TASK REQUIREMENTS:
Produce a word-for-word copy of the line that contains "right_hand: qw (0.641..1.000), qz" and each line after it through the end of the material, omitting pictures and all other lines.

EXTRACTED INFORMATION:
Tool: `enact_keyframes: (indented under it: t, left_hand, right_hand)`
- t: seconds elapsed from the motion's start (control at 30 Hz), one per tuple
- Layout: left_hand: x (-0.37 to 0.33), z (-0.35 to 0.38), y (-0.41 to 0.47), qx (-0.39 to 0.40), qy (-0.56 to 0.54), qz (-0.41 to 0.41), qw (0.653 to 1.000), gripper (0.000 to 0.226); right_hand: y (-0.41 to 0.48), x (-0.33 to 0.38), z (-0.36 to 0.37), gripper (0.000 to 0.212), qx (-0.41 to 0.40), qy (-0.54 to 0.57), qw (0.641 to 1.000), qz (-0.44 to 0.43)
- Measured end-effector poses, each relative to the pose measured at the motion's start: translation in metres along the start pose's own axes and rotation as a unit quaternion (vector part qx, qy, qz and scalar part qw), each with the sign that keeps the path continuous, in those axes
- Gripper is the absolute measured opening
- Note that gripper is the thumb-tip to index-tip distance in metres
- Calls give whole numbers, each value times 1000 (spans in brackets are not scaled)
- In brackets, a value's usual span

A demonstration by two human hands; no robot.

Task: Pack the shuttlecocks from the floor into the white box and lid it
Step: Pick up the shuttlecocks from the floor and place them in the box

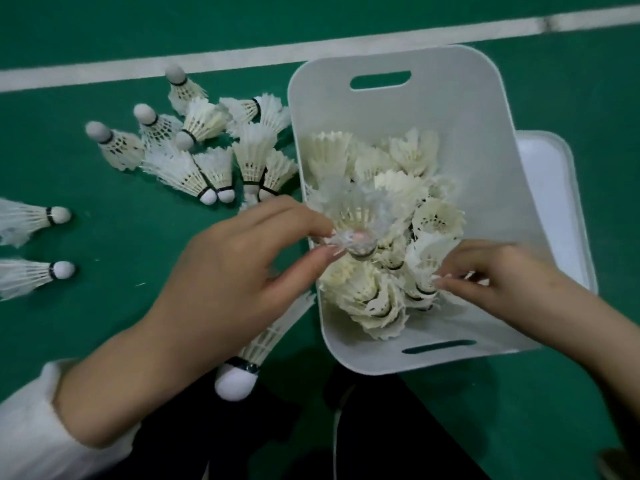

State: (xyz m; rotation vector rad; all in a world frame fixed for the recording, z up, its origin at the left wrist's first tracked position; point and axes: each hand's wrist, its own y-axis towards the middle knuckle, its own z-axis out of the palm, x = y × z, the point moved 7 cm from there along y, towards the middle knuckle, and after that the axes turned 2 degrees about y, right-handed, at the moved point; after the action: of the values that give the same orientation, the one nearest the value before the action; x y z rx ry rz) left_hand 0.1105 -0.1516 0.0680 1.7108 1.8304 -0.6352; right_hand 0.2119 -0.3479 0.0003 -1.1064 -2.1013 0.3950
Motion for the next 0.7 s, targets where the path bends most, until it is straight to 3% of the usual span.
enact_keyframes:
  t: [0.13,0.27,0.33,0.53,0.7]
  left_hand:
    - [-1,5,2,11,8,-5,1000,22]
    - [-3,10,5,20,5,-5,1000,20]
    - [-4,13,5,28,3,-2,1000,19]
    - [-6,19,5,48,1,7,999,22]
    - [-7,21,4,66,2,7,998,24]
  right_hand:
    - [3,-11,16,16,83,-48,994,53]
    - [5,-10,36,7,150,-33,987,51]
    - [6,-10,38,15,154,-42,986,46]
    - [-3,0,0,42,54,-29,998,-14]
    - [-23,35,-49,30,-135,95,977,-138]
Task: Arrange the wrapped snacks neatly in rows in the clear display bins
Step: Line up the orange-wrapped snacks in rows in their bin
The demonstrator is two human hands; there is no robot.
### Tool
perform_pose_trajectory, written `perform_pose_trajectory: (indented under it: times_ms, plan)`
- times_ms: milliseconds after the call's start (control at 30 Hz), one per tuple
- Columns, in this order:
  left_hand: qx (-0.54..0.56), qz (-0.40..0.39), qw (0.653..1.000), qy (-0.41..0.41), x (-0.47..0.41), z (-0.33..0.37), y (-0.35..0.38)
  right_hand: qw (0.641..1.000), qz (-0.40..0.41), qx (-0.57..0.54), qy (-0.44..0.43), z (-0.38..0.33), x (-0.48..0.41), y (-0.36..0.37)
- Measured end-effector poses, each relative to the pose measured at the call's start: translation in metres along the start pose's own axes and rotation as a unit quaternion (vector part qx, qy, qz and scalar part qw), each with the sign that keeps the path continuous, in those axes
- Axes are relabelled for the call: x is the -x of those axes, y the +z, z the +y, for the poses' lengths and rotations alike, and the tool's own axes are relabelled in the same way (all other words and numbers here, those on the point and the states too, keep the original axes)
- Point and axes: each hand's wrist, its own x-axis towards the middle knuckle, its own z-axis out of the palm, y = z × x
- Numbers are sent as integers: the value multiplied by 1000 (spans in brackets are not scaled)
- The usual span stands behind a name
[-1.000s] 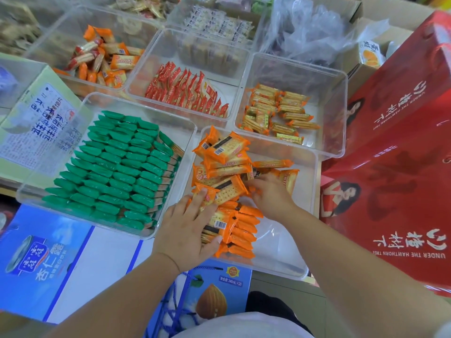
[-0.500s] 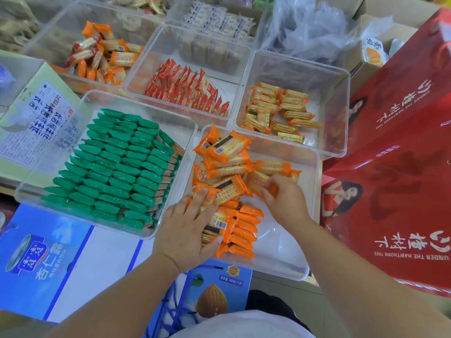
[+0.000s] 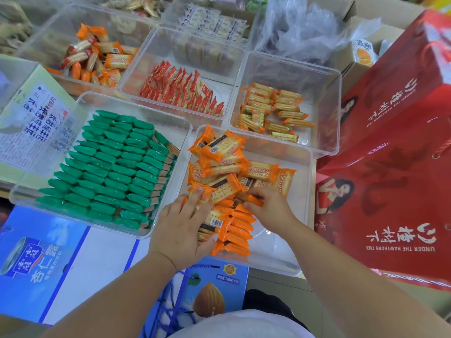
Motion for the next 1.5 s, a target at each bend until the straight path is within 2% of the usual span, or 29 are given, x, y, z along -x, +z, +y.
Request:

TASK SOLUTION:
  right_hand: qw (0.641..1.000), qz (-0.40..0.41), qx (-0.57..0.54), qy (-0.44..0.43), z (-0.38..0.33), x (-0.48..0.41), y (-0.36..0.37)
- Measured end-effector poses, each relative to the pose measured at the call's start: translation in metres along the start pose's own axes and rotation as a unit quaternion (vector part qx, qy, qz and scalar part qw), each with the sign that keeps the path continuous, in those axes
- Axes are relabelled for the call: x is the -x of those axes, y the +z, z the +y, for the poses' lengths and rotations alike, and the tool's own axes are relabelled in the same way (all other words and numbers here, those on the point and the states too, keep the original axes)
- Point and axes: each hand's wrist, its own x-axis towards the middle knuckle, its own z-axis out of the palm, y = z × x
- Numbers are sent as integers: the value multiplied by 1000 (spans in brackets are not scaled)
- The usual span stands behind a name
[-1.000s] 
[-0.500s] 
[+0.000s] 
Motion for the next 1.5 s, a target at each bend until the straight path is within 2% of the usual span, or 29 are given, x, y, z along -x, +z, +y.
Request:

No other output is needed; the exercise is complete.